ProgressTalk.com Sponsor
Neither. If you explore how PSC does TDE and then look at how other people do TDE, it is apparent that there is going to be a real difference in the penalty. I believe the figure for OE is less than 3%.
 

durkadurka

New Member
Neither. If you explore how PSC does TDE and then look at how other people do TDE, it is apparent that there is going to be a real difference in the penalty.
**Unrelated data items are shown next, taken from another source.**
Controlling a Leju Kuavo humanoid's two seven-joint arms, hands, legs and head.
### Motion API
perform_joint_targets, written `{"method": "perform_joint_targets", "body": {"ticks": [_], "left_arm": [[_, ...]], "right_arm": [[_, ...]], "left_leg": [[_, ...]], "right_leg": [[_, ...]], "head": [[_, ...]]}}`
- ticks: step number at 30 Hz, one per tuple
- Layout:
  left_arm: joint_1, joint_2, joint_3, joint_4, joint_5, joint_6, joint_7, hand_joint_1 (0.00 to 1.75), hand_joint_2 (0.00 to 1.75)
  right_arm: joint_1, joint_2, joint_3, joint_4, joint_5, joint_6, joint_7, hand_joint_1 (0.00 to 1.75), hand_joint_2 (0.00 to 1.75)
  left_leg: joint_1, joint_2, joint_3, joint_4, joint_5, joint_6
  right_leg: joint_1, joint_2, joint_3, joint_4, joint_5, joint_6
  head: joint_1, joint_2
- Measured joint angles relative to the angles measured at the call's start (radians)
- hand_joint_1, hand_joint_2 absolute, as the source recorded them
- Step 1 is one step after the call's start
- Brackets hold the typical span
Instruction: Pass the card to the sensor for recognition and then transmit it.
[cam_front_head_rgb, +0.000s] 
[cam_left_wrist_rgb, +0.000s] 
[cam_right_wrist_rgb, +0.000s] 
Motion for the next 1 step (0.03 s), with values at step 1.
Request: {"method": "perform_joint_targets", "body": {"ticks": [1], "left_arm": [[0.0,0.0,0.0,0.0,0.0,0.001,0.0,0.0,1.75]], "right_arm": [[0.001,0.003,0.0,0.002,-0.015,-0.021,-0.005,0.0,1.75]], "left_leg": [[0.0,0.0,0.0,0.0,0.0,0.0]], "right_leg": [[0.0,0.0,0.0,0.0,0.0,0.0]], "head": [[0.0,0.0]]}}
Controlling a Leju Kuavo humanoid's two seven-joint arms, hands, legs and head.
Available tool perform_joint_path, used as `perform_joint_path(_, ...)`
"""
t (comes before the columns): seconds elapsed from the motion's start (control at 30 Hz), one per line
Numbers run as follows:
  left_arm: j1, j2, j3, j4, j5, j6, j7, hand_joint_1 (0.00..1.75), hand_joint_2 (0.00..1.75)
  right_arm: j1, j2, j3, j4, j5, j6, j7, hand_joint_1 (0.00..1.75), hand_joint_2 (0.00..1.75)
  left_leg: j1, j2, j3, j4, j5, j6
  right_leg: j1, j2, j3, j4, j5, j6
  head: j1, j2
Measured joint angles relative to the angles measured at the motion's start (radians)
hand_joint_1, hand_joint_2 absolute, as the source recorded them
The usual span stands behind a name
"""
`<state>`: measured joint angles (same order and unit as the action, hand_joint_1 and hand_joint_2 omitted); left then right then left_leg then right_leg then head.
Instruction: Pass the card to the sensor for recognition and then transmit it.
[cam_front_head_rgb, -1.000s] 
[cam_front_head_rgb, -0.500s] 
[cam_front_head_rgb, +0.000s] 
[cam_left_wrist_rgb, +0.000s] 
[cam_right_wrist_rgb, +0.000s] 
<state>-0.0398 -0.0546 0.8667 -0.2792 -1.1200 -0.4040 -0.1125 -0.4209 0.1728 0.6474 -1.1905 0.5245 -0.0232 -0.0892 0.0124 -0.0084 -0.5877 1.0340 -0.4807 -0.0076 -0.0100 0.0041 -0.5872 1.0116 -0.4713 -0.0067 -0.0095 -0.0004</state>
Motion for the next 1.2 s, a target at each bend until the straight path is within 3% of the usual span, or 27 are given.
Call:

I believe the figure for OE is less than 3%.

and how does progress do TDE? u looking at their source code here or just some design docs that progress publish? i'm guessing it's not the source code because progress is a closed source company from mouth to sphincter. if it's the second case then u are just taking them at their word - if progress said their system came with some advanced quantum computer stuff would u take their word for it too? and also what is your knowledge of how others do TDE? are u really omnipotent being?

the fact is even if u had progress's source code of their implementation u still wouldn't really know if it is faster than a competitor or not because code is not a mathematical proof - it is an abstraction that sits atop many other abstractions. u can do formal analysis, big-o notation and all that to make a good guess but the layers of abstraction below your source code may have bugs or issues u can't deterministically predict! it really has to be executed to find out.

also, TDE is not proper name, just corporate buzzword invented by Oracle to describe their encryption method. why must corporations wrap every feature in buzzword? just describe what the thing is doing instead of trying to wrap it in layer of indirection, please. (this not addressed to u just a minor venting of personal annoyance)

for the record, i have no idea if postgres or oracle would outperform PROGRESS for on-the-fly table encryption - i would write benchmarks first before saying such things. i suggest u should also write some benchmarks before u form such strong opinions, otherwise u sound like entrenched religious zealot. u have phd, right? use scientific method.
 

tamhas

ProgressTalk.com Sponsor
Progress engineers, the people who wrote the code, have given many presentations at conferences about how it works. And, mentioning in passing what other people do and why they didn't go that route.

Go use Postgres ... it will probably improve the atmosphere.